══ Source material

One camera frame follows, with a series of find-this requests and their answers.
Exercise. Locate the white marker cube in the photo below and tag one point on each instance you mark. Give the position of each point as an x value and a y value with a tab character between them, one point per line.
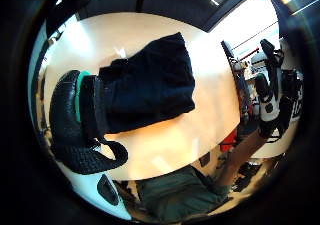
268	107

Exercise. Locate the dark navy folded garment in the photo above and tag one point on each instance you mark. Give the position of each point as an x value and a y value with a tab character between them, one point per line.
150	85

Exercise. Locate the red object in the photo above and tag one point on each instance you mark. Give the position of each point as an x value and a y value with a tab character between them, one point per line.
229	141

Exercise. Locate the the person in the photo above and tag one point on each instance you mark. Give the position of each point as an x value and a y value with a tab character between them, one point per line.
180	195

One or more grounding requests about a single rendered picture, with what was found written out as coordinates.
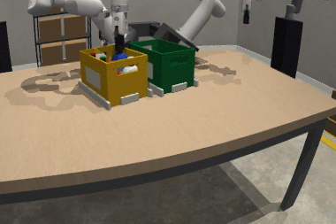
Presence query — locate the yellow crate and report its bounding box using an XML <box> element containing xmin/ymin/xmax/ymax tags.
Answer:
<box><xmin>80</xmin><ymin>44</ymin><xmax>148</xmax><ymax>107</ymax></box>

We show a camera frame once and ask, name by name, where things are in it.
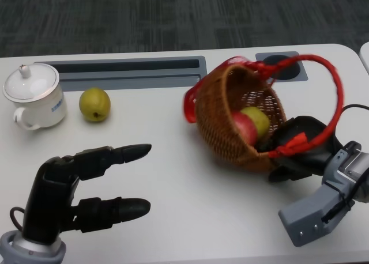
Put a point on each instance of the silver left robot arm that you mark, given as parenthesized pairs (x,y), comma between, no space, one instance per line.
(31,251)

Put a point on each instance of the white neighbouring table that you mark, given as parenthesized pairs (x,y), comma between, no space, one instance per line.
(364,56)

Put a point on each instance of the yellow-green pear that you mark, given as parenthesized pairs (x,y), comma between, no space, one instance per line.
(95,104)
(258,121)

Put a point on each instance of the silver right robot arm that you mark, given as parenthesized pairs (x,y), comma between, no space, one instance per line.
(351,166)

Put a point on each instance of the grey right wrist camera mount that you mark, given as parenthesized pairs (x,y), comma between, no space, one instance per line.
(308,218)

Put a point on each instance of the red printed ribbon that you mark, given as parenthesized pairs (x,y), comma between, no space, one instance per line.
(190,111)

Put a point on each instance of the white mug lid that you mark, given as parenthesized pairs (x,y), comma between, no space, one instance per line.
(30,83)

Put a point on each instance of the grey table cup holder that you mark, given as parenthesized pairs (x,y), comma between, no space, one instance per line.
(297,75)

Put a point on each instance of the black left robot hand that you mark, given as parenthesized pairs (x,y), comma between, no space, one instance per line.
(49,195)

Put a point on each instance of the white ceramic mug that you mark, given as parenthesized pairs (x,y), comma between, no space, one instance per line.
(43,111)

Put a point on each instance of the red apple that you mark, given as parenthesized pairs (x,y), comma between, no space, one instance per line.
(245,130)

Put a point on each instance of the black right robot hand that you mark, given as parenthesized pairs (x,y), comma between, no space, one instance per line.
(305,160)

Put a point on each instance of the grey table groove tray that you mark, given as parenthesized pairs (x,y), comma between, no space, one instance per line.
(129,75)

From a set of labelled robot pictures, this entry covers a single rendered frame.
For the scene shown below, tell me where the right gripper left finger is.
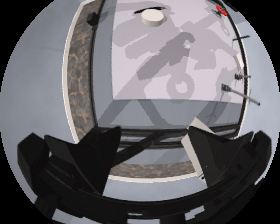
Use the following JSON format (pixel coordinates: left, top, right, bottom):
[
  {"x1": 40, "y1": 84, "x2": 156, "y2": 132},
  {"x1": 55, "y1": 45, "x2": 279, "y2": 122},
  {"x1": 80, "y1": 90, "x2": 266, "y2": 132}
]
[{"x1": 44, "y1": 126, "x2": 122, "y2": 195}]

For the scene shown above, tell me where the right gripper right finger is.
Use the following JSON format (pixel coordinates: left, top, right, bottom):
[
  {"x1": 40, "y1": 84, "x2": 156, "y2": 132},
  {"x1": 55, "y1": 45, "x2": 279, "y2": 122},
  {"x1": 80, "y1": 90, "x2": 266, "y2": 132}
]
[{"x1": 188, "y1": 126, "x2": 254, "y2": 188}]

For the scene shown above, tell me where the grey post with crossbar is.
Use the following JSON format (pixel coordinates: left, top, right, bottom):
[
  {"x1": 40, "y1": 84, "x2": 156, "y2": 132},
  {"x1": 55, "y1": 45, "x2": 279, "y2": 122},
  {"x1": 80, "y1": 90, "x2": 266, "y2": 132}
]
[{"x1": 221, "y1": 84, "x2": 260, "y2": 106}]

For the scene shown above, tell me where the beige cylinder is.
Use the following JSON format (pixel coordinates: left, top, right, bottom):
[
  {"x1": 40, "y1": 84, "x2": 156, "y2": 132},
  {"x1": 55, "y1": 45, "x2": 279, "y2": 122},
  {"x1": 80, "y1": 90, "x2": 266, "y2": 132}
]
[{"x1": 142, "y1": 9, "x2": 164, "y2": 27}]

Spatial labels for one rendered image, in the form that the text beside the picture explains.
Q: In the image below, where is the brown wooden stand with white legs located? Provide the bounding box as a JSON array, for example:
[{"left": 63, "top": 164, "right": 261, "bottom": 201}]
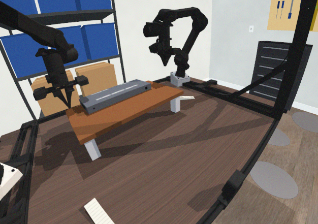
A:
[{"left": 65, "top": 81, "right": 183, "bottom": 161}]

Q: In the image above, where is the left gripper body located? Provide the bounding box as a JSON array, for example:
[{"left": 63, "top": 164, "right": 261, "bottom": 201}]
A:
[{"left": 33, "top": 66, "right": 89, "bottom": 101}]

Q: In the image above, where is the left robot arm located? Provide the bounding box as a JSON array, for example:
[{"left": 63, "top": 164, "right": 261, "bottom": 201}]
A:
[{"left": 0, "top": 1, "right": 78, "bottom": 70}]

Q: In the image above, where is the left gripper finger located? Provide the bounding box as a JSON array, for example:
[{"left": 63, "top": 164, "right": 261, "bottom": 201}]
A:
[
  {"left": 53, "top": 91, "right": 70, "bottom": 108},
  {"left": 65, "top": 88, "right": 75, "bottom": 107}
]

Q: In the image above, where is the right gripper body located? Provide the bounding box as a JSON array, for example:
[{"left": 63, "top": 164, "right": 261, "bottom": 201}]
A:
[{"left": 157, "top": 36, "right": 181, "bottom": 55}]

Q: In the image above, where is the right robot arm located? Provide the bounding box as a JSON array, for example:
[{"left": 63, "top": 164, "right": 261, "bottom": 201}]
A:
[{"left": 143, "top": 7, "right": 208, "bottom": 78}]

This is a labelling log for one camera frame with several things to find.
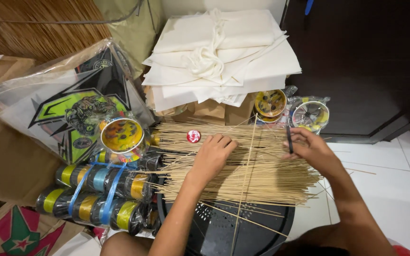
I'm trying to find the person's right hand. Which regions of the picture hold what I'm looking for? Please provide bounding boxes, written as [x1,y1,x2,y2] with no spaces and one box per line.
[283,127,336,177]

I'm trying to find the person's left hand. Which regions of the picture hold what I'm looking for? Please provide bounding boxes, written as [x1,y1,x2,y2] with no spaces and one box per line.
[190,133,239,182]

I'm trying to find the black pen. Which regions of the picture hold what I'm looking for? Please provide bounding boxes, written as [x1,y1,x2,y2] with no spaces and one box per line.
[285,125,294,154]

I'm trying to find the pile of thin bamboo sticks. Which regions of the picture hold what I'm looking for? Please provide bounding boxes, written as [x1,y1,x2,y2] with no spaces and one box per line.
[133,120,324,208]

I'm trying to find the round red cap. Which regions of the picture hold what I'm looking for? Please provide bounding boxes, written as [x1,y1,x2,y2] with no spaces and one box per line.
[186,129,202,144]

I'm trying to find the brown paper bag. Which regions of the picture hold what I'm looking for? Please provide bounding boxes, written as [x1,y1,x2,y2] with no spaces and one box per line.
[154,92,260,127]

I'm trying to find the long bamboo stick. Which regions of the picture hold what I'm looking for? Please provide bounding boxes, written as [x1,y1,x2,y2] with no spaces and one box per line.
[230,114,259,256]

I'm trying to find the yellow spool with dark spots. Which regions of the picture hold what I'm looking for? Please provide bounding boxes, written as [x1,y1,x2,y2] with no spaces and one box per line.
[254,89,288,123]

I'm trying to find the slanted bamboo stick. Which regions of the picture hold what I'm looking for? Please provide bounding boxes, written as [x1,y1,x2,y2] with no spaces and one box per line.
[198,200,289,238]

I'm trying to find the black round plastic stool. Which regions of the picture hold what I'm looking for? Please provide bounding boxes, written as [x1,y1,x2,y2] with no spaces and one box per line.
[156,174,296,256]

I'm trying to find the dark wooden door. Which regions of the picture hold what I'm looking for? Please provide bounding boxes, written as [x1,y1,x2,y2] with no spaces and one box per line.
[281,0,410,145]

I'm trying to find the person's right leg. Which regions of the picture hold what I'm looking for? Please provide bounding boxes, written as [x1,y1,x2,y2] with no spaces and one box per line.
[272,223,410,256]

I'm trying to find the person's leg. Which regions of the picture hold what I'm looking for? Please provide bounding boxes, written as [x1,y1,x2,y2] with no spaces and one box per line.
[272,223,410,256]
[100,231,156,256]

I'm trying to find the stack of white paper sheets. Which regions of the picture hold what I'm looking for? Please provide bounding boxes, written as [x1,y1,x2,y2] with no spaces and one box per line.
[142,8,303,113]

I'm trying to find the person's left leg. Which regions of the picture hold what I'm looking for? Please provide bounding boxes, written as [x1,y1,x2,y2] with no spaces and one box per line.
[100,231,156,256]

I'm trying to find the olive green bag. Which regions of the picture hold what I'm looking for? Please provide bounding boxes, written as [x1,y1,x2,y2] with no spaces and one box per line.
[93,0,165,79]

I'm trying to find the black green kites in plastic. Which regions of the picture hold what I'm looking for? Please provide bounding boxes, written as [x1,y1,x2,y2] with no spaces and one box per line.
[0,37,156,165]

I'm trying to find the brown cardboard sheet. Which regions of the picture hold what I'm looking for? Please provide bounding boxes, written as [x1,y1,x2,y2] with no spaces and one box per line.
[0,108,65,207]

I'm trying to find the red green star kite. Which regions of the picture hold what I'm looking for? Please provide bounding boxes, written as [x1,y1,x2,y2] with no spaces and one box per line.
[0,203,85,256]

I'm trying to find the bundle of brown sticks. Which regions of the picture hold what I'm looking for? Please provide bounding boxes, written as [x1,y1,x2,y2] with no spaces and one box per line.
[0,0,112,65]

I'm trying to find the clear kite string spool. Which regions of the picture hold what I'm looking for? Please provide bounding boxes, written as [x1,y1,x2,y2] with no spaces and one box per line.
[291,101,330,133]

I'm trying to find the yellow kite string spool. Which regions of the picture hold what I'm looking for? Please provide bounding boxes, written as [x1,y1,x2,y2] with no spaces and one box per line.
[99,117,146,156]

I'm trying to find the bundle of strapped thread spools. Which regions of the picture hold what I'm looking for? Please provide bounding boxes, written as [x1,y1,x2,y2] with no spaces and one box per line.
[35,151,163,237]

════

» What to do: Go through the entries above and copy each line with "ymin" in it.

» Result for this exercise:
Presence query — locate the yellow crate and report its bounding box using an XML <box> element containing xmin/ymin/xmax/ymax tags.
<box><xmin>80</xmin><ymin>44</ymin><xmax>148</xmax><ymax>107</ymax></box>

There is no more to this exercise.